Jackson, Mississippi, remains gripped in an ongoing water crisis. The task of distributing water to local residents has been largely taken up by community organizations like Cooperation Jackson and Operation Good. Organizer, writer, and educator Kali Akuno joins The Marc Steiner Show to explain how the current crisis is a reflection of capitalism’s failures and decades of institutional racism. Though Jackson today is more than 80% Black, this is a recent demographic development created by white flight and capital flight from the city. The state’s prolonged neglect of Jackson’s infrastructure is a consequence of an entrenched far-right politics in Mississippi’s public institutions. And what’s happening currently in Jackson is a sign of things to come around the country. To fight back, Akuno emphasizes the need to build mass movements and grassroots networks capable of exercising real political power.

Kali Akuno is a co-founder and co-director of Cooperation Jackson, and an organizer with the Malcolm X Grassroots Movement (MXGM). Formerly, he served as the coordinator of special projects and external funding for the late Mayor Chokwe Lumumba in Jackson, Mississippi. Akuno is the author of “Let Your Motto be Resistance,” and co-author of “Operation Ghetto Storm” and “Every 36 Hours: Report on the Extrajudicial Killing of 120 Black People.”


Transcript

Marc Steiner: Welcome to the Marc Steiner Show here on the Real News. I’m Marc Steiner, and it’s great to have you all with this once again. Now, I know we’ve all been aware of what’s happening in Jackson, Mississippi: the floods, the storms that destroyed their water system that was already on its last legs and plagued with problems for decades. What happened in Jackson is just madness, unnecessary, and didn’t have to happen. It’s the dangerous intersection of racism, infrastructure collapse, and the political turmoil of our nation that defines and paralyzes our future. Today, we begin a series of conversations about Jackson, Mississippi, and how it’s emblematic of what plagues our nation and what we can do about it.

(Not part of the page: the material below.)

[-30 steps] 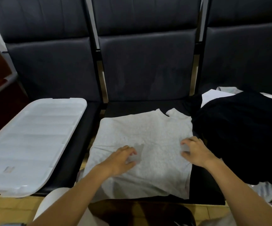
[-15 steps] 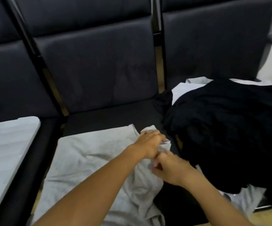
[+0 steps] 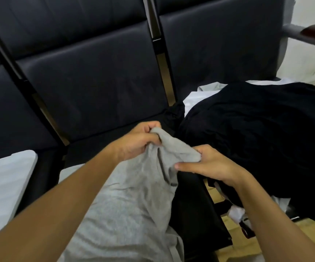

Jackson, Mississippi is the capital of the state, 150,000 people, 85% are African American. It was at the heart of our struggle when I was a young civil rights worker in the ’60s. Now, segregation may now be illegal, but a new oppression is taking its place. And we talk with Kali Akuno, a longtime activist, co-founder, co-director of Cooperation Jackson, an organization that worked to democratize the economy and empower the Black community. And Kali, welcome, good to have you back with this once again.

Kali Akuno: Good to be here.

Marc Steiner: One day, we’re going to do this when there’s some good news [laughs].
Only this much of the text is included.